These tutorials will get you up to speed and sending messages with Solace technology as quickly as possible. There are two ways you can get started:
- If your company has Solace message routers deployed, contact your middleware team to obtain the host name or IP address of a Solace message router to test against, a username and password to access it, and a VPN in which you can produce and consume messages.
- If you do not have access to a Solace message router, you will need to go through the “Set up a VMR” tutorial to download and install the software.
This repository contains code and matching tutorial walk throughs for five different basic Solace messaging patterns. For a nice introduction to the Solace API and associated tutorials, check out the tutorials home page.
This tutorial depends on you having the Solace Messaging API for C#/.NET (also referred to as SolClient for .NET) downloaded and installed for your project, and the instructions in this tutorial assume you successfully done it. If your environment differs then adjust the build instructions appropriately.
Here are a few easy ways to get this API.
Use the NuGet console or the NuGet Visual Studio Extension to download the SolaceSystems.Solclient.Messaging package for your solution and to install it for your project.
The package contains the required libraries and brief API documentation. It will automatically copy correct libraries from the package to the target directory at build time, but of course if you compile your program from the command line you would need to refer to the API assemblies and libraries locations explicitly.
Notice that in this case both x64 and x86 API assemblies and libraries have the same names.
The SolClient for .NET can be downloaded here. That distribution is a zip file containing the required libraries, detailed API documentation, and examples.

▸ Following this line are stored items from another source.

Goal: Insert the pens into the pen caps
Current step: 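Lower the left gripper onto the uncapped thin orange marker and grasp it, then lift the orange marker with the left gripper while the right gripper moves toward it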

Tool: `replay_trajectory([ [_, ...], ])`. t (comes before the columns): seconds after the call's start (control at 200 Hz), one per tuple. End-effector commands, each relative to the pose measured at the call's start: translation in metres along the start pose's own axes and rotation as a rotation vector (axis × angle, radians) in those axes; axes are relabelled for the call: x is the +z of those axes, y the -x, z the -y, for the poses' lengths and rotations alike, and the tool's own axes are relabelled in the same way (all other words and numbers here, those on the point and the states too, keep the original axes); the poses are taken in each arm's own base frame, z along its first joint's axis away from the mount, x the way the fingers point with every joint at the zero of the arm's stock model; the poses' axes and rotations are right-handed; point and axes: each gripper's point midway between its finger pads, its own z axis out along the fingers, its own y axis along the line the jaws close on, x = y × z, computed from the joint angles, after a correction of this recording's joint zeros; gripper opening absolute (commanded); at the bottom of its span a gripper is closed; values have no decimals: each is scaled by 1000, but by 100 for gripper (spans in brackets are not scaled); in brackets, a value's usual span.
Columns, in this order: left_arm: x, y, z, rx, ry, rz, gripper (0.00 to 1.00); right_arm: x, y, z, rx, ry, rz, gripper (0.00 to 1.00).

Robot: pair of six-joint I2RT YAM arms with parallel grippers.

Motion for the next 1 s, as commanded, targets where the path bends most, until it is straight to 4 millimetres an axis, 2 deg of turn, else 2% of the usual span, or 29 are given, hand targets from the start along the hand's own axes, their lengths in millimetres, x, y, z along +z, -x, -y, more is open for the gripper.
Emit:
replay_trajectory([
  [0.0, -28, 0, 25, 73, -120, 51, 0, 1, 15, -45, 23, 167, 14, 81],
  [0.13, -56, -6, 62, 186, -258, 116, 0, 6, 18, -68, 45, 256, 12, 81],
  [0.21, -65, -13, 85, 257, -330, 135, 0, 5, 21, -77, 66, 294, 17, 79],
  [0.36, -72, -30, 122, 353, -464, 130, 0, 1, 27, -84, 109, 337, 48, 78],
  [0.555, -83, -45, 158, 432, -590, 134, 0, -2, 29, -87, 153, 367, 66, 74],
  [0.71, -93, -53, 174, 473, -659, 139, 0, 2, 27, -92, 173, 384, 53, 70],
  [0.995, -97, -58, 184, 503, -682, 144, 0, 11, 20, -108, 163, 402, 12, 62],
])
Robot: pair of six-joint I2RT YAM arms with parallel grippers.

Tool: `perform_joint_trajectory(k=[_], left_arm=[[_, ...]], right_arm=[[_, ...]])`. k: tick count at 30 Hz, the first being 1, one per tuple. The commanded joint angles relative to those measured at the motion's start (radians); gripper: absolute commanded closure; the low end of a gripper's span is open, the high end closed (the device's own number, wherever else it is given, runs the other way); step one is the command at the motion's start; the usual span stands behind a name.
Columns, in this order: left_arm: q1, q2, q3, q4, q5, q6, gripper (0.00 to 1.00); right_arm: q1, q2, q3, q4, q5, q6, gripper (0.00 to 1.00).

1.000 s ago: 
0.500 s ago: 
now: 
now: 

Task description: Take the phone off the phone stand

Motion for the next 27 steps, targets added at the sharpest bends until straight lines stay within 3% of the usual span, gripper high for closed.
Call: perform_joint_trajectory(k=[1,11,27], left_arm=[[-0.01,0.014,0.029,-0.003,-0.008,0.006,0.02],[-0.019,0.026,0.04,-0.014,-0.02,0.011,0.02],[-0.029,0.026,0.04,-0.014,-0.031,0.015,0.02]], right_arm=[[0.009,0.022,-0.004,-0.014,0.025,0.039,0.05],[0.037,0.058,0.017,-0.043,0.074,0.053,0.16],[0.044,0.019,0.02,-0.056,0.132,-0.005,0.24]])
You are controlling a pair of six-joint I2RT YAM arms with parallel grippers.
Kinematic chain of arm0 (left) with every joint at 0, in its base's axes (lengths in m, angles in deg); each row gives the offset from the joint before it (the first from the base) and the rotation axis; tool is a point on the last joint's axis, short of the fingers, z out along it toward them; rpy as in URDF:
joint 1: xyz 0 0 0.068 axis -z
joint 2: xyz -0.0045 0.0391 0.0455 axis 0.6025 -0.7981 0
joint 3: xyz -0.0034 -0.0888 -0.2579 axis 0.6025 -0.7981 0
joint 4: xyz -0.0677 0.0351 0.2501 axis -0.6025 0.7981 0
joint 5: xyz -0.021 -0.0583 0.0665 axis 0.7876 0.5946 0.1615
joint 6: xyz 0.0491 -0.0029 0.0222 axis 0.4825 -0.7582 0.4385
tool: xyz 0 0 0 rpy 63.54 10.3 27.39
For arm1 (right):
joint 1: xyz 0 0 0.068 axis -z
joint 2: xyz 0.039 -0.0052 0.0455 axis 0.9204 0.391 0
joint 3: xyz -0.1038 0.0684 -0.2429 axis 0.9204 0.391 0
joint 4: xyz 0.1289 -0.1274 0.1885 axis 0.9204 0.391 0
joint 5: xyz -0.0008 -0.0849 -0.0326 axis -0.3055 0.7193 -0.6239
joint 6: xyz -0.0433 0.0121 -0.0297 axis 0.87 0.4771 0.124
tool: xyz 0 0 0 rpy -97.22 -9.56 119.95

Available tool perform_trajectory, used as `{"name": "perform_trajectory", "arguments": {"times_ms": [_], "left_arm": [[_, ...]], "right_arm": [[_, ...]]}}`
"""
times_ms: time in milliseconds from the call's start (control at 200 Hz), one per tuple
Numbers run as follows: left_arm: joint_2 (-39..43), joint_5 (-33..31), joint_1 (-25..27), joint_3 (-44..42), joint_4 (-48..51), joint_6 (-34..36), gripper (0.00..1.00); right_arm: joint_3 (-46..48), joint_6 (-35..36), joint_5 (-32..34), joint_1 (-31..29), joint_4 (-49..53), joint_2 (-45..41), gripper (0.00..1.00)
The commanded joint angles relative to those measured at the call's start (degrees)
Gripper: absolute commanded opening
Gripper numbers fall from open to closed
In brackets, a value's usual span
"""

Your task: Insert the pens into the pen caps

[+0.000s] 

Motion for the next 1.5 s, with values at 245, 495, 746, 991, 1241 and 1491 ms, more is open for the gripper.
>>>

You would need either to update your Visual Studio project to point to the extracted assemblies and libraries, or to refer to their locations explicitly.
Notice that in this case x64 and x86 API assemblies and libraries have different names, e.g. the x86 API assembly is SolaceSystems.Solclient.Messaging.dll and the x64 API assembly is SolaceSystems.Solclient.Messaging_64.dll.
To check out the project and build it, do the following:
- clone this GitHub repository
cd solace-samples-dotnet
Building these examples is simple. The following provides an example. For ideas on how to build with other IDEs you can consult the README of the C# API library.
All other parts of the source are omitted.